Insomma, si è proseguito nel cercare di vincolare i posti di lavoro esistenti e sostenere i redditi. Ci si augura che poi si riesca realmente a recuperare sui tempi di pagamento visti i vergognosi ritardi con cui stanno arrivando gli assegni delle casse integrazioni.

La difesa del lavoro e la sicurezza del reddito non possono però essere portate avanti solo con questi strumenti. Quando il blocco licenziamenti assicurato dalla cassa integrazione finirà avremo una crescita di disoccupati che si sommerà a quanti già ora sono stati lasciati a casa (i disoccupati, nonostante la Cig, crescono dello 0,5% al mese). Ci si poteva aspettare un primo intervento di misure di politica attiva che iniziasse a disegnare nuovi servizi e la proattivazione di chi già ora è a carico di Naspi, reddito di cittadinanza e dis-coll. Avviare cioè quei servizi che, utili anche per integrare lo scarso reddito assicurato dai nostri ammortizzatori sociali, per una fase saranno necessari a sostegno della separazione fisica in trasporti, servizi collettivi, ecc. A questo potrebbero aggiungersi anche nuovi cantieri di lavori civici per ridisegnare le città.

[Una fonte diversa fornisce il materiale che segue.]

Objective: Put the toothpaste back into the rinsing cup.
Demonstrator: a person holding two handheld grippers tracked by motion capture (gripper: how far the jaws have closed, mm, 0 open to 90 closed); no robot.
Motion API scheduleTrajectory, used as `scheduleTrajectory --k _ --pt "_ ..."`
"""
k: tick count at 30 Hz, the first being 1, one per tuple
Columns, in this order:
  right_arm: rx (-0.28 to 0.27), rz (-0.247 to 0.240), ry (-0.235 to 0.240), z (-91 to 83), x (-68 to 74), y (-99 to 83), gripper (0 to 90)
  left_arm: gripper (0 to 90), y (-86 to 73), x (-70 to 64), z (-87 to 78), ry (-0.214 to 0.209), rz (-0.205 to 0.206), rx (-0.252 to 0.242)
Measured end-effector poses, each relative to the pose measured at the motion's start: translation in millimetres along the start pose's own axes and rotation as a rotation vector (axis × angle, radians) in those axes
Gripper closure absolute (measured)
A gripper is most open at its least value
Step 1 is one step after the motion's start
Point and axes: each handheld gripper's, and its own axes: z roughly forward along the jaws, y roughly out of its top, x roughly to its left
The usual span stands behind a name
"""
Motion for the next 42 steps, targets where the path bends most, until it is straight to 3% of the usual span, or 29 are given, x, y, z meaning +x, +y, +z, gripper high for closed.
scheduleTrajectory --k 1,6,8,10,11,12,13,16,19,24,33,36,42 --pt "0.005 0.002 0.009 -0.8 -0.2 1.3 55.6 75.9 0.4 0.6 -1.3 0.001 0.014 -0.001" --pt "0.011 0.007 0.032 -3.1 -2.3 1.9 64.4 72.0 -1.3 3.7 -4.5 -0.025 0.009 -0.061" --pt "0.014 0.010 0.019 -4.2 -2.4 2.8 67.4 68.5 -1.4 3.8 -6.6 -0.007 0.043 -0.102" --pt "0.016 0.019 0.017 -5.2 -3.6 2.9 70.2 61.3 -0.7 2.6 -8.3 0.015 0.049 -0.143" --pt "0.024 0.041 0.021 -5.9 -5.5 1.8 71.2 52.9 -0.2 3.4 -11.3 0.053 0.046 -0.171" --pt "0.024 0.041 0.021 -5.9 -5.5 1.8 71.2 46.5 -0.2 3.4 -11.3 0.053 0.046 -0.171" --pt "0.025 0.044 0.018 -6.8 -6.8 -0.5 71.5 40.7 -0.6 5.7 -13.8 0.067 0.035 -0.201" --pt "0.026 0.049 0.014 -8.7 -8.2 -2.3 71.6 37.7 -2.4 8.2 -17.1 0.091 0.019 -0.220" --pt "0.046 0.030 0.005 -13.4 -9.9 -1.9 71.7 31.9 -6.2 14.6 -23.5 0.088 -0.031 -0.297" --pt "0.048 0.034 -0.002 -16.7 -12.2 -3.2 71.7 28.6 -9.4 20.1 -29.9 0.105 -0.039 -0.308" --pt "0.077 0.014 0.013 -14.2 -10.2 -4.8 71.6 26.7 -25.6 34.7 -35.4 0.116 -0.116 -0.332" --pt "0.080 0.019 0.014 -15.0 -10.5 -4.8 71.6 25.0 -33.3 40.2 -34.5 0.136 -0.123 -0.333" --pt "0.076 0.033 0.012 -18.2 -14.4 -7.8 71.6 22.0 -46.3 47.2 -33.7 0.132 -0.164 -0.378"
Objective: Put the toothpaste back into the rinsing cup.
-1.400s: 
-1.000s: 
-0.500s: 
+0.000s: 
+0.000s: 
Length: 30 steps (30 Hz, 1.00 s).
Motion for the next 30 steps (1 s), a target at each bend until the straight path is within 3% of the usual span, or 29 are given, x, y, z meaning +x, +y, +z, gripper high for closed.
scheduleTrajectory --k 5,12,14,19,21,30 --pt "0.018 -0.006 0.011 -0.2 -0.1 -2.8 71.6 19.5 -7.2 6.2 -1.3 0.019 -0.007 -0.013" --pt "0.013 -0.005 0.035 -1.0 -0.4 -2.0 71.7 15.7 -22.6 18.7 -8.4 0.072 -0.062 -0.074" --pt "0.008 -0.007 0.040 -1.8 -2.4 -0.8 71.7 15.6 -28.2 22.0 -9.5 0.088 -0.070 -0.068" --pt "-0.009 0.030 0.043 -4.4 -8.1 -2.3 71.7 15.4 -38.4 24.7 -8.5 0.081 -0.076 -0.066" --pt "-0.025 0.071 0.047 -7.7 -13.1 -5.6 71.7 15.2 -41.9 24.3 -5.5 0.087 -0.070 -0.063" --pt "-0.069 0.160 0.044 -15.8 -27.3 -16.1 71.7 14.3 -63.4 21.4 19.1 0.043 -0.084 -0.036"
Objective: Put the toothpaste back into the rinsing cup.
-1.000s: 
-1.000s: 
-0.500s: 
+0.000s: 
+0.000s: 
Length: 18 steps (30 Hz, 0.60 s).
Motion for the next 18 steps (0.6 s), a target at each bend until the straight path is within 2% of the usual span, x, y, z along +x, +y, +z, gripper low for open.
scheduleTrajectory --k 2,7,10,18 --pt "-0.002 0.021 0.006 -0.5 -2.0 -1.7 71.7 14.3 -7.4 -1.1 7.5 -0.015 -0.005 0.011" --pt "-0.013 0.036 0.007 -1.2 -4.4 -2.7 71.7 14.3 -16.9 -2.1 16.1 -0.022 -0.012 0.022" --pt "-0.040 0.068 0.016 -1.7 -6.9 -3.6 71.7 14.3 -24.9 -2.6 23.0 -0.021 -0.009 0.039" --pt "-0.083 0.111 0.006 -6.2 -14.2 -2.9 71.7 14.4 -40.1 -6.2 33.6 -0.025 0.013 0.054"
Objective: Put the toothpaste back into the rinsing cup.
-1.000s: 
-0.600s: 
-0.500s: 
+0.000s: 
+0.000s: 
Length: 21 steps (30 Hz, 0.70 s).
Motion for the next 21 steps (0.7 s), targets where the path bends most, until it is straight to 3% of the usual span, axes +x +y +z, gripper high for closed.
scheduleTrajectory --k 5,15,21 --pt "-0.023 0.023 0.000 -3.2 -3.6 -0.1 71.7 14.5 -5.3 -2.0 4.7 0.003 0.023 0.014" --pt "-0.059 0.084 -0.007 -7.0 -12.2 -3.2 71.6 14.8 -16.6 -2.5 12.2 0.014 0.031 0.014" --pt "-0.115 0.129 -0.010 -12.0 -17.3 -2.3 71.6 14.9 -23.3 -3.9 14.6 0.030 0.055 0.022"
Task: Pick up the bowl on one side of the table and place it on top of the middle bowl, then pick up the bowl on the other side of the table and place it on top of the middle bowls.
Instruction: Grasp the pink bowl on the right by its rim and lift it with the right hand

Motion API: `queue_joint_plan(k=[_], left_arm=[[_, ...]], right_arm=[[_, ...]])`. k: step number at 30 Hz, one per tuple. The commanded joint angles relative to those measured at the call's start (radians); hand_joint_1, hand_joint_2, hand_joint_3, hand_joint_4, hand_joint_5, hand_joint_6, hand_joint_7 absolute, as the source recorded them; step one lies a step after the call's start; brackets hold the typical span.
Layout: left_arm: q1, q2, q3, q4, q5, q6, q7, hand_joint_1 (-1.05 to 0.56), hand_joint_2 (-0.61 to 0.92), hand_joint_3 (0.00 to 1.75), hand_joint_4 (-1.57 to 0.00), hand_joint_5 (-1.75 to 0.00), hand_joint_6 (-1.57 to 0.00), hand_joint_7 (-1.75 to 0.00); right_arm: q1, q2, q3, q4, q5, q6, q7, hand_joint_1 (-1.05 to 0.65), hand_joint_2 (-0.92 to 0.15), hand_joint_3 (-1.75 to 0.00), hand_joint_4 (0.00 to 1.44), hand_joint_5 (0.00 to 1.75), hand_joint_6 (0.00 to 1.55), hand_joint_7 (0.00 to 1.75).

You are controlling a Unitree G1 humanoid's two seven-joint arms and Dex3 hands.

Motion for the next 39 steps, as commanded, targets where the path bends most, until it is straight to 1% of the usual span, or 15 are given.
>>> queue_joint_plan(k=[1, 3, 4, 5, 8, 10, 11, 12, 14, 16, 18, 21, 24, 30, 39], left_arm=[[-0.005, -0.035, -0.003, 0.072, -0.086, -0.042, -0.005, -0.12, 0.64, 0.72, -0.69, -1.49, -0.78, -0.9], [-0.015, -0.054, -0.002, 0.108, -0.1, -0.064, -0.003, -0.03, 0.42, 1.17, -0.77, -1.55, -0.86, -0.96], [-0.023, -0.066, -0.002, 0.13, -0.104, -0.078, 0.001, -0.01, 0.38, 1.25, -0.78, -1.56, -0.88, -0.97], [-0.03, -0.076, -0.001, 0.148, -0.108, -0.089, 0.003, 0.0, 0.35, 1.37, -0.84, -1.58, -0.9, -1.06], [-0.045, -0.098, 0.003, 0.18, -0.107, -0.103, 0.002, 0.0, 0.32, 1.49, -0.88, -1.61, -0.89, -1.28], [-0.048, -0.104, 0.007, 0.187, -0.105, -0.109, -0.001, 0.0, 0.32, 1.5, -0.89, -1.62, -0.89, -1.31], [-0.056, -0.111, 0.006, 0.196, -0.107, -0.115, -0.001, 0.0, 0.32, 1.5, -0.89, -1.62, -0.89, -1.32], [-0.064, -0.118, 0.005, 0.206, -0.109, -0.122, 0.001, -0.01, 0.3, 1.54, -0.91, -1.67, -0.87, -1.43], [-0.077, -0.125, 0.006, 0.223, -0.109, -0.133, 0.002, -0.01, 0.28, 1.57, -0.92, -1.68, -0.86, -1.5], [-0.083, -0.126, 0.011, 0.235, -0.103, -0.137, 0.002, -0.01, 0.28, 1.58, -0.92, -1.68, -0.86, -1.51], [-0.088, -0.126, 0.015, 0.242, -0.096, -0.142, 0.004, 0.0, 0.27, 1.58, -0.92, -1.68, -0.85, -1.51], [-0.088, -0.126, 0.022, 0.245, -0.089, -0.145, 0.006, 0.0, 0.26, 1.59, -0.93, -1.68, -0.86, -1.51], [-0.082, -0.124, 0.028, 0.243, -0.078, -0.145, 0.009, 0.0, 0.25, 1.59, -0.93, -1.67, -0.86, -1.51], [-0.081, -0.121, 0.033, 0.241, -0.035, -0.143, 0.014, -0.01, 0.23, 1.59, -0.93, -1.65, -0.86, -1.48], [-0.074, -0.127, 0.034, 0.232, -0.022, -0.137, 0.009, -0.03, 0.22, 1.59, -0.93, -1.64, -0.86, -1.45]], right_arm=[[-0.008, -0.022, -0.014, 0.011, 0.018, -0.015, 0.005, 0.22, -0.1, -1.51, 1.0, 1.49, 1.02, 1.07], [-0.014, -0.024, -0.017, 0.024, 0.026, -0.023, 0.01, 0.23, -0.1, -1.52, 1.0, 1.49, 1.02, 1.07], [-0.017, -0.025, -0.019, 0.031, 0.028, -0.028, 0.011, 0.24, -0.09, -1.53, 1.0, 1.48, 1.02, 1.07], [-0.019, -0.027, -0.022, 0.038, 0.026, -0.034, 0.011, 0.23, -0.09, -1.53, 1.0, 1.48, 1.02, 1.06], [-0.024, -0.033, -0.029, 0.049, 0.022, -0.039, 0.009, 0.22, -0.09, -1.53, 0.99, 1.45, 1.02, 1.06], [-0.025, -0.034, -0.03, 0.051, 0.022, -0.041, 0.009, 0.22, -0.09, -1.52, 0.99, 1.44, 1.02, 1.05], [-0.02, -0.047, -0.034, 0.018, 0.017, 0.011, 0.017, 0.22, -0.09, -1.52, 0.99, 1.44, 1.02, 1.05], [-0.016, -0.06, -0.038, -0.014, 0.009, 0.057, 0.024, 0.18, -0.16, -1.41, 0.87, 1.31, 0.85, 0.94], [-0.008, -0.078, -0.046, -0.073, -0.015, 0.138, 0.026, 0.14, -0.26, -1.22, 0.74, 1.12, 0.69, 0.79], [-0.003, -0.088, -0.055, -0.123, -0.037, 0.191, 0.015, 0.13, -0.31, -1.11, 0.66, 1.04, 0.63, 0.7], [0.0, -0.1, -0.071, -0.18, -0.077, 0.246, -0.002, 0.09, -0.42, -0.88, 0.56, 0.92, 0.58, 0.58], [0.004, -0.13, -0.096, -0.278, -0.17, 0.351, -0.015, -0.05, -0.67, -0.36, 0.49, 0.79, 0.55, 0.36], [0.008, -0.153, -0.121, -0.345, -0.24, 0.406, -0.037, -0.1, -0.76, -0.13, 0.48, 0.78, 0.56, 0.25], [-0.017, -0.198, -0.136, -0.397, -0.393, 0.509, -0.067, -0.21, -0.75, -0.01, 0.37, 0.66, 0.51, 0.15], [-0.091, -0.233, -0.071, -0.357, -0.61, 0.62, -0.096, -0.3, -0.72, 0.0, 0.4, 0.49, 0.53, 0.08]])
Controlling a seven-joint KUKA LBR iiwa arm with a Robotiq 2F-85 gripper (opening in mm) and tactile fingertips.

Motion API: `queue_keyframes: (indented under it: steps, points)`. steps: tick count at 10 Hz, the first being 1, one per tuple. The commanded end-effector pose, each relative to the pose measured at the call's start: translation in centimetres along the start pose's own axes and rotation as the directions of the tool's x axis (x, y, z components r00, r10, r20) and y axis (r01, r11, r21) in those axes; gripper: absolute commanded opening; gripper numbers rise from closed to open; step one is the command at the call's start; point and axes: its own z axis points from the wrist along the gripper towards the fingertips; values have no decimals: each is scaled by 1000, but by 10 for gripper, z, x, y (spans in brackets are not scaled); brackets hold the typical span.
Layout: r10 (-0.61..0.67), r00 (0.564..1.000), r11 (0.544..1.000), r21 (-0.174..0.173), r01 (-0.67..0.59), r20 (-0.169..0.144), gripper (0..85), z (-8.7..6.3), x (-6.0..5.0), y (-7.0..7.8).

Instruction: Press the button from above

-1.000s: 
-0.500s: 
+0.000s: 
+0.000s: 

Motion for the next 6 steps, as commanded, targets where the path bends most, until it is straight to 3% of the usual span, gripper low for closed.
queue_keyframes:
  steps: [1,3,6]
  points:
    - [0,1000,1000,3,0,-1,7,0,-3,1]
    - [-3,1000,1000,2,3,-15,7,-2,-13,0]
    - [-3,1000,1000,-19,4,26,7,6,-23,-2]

Unica misura inserita nell’ultimo provvedimento è invece uno stanziamento di 230 milioni, assegnati ad Anpal, per finanziare eventuali accordi frutto di contratti aziendali o territoriali che prevedano una riduzione dell’orario di lavoro finalizzata a percorsi formativi in risposta a esigenze organizzative o produttive dell’azienda. Per capirci, a 10 euro l’ora, se si calcolano 4 ore a settimana di formazione per 10 settimane, si sono finanziati possibili accordi per 56 mila lavoratori. Meno di quanti potrebbero accedere a tali accordi nella provincia di Milano.

È l’esempio di come si stia sottovalutando la situazione. L’obiettivo di un grande piano di formazione per adeguare le competenze è indispensabile e dovrà coinvolgere soprattutto lavoratori dei settori economici più colpiti e che dovranno cambiare quindi attività. Dare compito ad Anpal (magari con Presidente presente e adeguato) di iniziare a coordinare un’offerta da parte dei fondi interprofessionali, cui riconoscere anche una restituzione delle risorse sottratte e bloccate con i provvedimenti degli anni passati, avrebbe mobilitato più risorse e soprattutto aperto una strada per disegnare e predisporre i servizi al lavoro che saranno indispensabili dall’autunno prossimo.